Work order.
Among the entries that follow, find the lines containing the string "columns" and copy them.

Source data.
=== Section Start ===

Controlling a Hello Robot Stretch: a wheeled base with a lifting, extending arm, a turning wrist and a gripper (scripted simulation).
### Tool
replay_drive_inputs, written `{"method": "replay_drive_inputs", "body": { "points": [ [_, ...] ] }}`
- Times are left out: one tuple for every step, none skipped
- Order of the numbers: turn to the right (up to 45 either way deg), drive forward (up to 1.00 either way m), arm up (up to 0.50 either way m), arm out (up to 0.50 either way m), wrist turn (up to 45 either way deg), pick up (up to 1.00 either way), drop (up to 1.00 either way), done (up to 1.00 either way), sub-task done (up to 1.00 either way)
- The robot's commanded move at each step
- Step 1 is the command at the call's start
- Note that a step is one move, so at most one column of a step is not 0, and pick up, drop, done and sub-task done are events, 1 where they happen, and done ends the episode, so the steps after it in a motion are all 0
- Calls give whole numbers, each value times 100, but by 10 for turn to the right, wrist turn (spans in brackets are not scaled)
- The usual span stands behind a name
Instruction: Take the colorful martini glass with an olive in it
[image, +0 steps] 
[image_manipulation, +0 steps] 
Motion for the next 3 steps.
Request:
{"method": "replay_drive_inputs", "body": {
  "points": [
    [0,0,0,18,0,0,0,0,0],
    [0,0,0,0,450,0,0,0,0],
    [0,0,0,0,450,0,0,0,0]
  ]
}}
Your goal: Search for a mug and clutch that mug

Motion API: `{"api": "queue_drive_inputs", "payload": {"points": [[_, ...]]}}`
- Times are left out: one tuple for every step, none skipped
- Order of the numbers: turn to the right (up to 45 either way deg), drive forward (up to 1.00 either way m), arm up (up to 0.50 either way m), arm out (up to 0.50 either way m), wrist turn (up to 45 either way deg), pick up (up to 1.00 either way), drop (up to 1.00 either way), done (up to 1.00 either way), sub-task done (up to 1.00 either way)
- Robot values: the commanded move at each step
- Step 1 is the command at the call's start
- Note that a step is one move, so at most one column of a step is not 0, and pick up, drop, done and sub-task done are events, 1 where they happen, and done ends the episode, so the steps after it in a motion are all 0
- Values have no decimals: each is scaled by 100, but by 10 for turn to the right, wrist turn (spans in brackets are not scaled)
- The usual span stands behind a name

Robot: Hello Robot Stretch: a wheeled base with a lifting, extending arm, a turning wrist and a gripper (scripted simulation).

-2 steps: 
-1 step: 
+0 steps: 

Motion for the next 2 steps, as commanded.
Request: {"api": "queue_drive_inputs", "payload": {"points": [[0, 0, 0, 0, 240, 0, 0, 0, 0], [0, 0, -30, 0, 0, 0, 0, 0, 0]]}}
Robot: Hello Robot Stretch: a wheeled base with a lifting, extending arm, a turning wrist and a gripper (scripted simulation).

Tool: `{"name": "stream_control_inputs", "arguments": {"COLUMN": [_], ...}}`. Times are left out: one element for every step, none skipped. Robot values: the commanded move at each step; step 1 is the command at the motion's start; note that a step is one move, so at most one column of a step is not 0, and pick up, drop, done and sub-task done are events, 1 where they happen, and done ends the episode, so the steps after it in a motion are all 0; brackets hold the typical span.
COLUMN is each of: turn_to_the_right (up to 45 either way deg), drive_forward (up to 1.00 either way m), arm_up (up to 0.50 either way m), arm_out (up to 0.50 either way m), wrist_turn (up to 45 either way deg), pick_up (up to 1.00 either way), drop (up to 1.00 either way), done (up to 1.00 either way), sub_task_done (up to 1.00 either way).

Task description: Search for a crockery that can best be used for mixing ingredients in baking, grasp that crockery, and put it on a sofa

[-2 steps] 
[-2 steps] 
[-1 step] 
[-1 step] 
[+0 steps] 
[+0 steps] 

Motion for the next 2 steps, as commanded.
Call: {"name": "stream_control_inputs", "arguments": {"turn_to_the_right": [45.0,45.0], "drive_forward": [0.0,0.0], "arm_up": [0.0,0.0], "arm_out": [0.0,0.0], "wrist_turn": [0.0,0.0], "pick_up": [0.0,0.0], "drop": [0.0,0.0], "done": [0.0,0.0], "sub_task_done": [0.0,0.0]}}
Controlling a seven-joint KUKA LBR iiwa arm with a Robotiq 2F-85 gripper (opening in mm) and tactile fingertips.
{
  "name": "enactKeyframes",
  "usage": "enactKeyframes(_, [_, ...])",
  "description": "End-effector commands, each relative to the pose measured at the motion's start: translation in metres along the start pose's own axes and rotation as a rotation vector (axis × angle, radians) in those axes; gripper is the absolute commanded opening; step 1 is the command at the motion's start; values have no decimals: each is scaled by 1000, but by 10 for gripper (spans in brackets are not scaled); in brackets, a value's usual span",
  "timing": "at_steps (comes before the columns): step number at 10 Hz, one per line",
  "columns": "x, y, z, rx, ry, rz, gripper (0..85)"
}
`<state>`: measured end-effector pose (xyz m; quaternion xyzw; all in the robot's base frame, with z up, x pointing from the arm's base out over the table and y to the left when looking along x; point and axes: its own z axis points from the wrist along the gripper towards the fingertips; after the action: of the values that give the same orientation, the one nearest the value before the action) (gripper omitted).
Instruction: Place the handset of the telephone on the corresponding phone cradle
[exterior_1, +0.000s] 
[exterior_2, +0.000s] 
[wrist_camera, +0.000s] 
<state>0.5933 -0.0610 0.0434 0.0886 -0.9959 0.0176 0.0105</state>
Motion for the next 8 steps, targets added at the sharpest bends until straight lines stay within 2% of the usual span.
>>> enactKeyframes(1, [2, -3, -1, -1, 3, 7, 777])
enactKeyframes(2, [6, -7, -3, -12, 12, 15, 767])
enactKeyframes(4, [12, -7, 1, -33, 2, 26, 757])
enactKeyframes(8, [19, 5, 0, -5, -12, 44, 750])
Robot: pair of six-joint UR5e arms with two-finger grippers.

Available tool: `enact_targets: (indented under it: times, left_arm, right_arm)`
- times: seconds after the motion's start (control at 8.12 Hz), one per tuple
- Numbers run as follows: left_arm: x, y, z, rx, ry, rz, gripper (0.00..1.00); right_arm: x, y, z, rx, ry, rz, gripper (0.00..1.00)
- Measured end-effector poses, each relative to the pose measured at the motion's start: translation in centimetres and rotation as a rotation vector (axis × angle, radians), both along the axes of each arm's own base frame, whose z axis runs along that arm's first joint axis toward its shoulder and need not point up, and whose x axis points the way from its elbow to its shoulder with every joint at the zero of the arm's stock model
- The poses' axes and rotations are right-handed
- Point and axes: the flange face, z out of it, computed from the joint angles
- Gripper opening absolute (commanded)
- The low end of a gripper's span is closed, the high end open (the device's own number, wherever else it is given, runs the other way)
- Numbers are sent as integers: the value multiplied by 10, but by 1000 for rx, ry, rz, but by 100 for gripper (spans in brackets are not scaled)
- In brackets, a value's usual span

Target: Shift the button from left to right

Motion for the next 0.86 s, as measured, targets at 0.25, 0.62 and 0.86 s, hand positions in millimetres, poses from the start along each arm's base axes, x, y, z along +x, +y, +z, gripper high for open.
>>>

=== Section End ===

Task solution.
  "timing": "at_steps (comes before the columns): step number at 10 Hz, one per line",
  "columns": "x, y, z, rx, ry, rz, gripper (0..85)"

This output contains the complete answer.